People ‘Have a Right to Due Diligence’: Massachusetts Inspection Waiver Ban Goes Into Effect
When Karen Riani tore down a few basement walls in 2020, she thought she was starting a small renovation project. Instead, she uncovered a crisis hiding beneath her home—and thousands of others across New England.
Under the plaster and paint was a foundation laced with deep, spreading cracks. The cause wasn’t water damage or shoddy construction—it was pyrrhotite, a mineral closely related to “fool’s gold” that reacts with air and moisture, causing concrete to swell, split, and eventually crumble from within.
“We just stared at each other and said, ‘This is not normal,’” Riani recalls.
The diagnosis, confirmed by lab tests, came as a shock and a slap in the face: The only fix was to lift the house off its foundation and rebuild it entirely, at a cost of nearly $300,000.
For years, fool's foundation was thought to be confined to Connecticut. But the same mineral defects have cropped up across Massachusetts, where foundations poured with contaminated stone are starting to fail.
It's a crisis that's had devastating effects for homebuyers in the state. For years, buyers have been able to waive home inspections to compete in an ultra-competitive market. A new law, however, brings an end to the practice by banning sellers from accepting offers that waive inspections.
“This new regulation creates a fairer, more even playing field for buyers and sellers,” said Housing Secretary Ed Augustus in a June press release. “Homebuyers must have the ability to make informed financial decisions and be given a clear picture of needed repairs or safety issues that could arise.”
What the new law says
The regulation doesn’t require inspections for all sales. Buyers can still choose to forgo one, but that choice must be entirely their own—not influenced by a seller or their agent.
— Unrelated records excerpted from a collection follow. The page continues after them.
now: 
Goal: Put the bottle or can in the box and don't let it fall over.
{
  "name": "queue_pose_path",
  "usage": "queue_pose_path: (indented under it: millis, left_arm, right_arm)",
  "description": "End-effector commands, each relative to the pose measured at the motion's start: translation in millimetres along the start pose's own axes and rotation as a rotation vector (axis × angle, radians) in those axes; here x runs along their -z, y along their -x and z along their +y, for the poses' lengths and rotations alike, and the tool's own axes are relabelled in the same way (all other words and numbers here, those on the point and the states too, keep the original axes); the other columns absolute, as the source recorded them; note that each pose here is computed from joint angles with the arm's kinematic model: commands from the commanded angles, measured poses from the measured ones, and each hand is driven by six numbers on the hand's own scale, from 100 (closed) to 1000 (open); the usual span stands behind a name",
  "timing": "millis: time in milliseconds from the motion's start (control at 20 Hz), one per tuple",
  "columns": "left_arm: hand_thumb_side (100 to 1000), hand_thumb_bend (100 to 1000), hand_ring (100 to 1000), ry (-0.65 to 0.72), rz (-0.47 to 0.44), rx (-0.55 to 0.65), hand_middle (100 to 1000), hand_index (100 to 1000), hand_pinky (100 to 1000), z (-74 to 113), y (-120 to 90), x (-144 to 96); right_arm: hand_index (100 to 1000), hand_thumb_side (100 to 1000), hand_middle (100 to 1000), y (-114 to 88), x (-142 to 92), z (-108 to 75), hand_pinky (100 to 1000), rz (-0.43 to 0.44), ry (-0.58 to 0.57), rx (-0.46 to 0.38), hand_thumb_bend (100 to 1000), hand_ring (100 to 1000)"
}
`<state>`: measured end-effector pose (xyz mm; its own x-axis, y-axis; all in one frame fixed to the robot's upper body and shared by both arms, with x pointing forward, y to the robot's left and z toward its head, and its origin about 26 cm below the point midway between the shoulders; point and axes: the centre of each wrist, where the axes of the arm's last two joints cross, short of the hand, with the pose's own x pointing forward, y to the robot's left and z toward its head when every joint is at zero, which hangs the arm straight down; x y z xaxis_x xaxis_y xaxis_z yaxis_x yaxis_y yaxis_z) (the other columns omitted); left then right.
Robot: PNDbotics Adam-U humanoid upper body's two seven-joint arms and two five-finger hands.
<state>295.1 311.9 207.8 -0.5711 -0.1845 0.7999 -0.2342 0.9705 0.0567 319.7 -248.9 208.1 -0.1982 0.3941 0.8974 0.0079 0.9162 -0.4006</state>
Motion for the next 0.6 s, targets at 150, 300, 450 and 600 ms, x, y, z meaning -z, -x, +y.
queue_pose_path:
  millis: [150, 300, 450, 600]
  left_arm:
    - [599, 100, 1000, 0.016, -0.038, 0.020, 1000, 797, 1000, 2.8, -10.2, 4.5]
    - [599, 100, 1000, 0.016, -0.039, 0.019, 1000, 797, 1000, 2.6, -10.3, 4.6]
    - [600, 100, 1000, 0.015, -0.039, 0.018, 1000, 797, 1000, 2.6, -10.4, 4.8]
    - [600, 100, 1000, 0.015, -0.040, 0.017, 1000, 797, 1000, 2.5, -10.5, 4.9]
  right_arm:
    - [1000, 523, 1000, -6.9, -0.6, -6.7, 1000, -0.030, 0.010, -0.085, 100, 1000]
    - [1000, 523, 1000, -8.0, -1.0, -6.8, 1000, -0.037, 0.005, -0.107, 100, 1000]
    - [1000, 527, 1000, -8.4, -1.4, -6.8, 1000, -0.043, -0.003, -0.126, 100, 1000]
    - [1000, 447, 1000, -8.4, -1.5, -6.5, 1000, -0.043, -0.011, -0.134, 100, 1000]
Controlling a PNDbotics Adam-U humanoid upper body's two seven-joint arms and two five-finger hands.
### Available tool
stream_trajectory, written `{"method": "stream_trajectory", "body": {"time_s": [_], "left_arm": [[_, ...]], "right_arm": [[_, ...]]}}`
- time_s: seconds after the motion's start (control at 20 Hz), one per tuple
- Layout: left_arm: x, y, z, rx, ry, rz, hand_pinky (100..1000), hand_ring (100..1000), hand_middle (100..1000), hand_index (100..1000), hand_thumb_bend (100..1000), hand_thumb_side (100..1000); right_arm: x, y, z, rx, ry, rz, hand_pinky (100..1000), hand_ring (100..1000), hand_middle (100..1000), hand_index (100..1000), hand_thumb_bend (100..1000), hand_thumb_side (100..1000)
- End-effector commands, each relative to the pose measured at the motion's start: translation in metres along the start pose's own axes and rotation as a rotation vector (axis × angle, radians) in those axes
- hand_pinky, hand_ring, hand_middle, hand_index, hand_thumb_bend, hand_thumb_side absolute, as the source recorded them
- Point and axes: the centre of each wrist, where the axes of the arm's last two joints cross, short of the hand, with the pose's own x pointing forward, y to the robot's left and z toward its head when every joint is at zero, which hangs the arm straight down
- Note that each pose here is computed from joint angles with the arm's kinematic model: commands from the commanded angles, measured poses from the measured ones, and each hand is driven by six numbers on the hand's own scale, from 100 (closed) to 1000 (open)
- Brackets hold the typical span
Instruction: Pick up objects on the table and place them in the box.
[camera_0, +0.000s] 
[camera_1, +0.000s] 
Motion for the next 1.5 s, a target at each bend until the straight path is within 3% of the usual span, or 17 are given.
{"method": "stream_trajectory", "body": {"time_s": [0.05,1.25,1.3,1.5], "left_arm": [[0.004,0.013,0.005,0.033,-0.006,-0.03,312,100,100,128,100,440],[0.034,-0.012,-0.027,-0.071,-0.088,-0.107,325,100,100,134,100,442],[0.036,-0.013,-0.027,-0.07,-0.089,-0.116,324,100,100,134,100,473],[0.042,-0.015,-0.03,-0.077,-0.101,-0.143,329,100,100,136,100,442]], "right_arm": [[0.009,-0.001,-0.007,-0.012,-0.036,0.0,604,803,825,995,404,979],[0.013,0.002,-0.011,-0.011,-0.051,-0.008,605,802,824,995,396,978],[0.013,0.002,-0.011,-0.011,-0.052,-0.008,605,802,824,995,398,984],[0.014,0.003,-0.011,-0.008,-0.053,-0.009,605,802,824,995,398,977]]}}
Certain transactions are also exempt, including newly constructed homes sold with a one-year builder warranty, and transfers between family members or trusts.
The law also requires that sellers provide buyers with a separate disclosure form stating that their offer will not be judged based on whether they choose to have a home inspection.
The state’s Executive Office of Housing and Livable Communities incorporated more than 100 public comments into its final version of the rule, including concerns from real estate agents and consumer advocates. The regulation also clarifies that contracts cannot include language that undermines the effectiveness of inspections, such as requiring buyers to waive their deposit in the event of serious repair findings, although it does still allow for standard negotiated terms like repair thresholds.
For John Gallagher, president of the New England Chapter of the American Society of Home Inspectors and a champion of the bill, the new rule is less about restricting the market and more about restoring what used to be a baseline expectation.
“Inspections have been around since the late '60s, and for that entire time, people would buy and sell homes. Home inspections were expected to happen, and people got them, and just only in the last 15 [years] has this tool of trying to waive your inspection right been utilized to a mass market of people,” he says. “I think it’s just going to return things back to how they were, which was a healthy real estate market.”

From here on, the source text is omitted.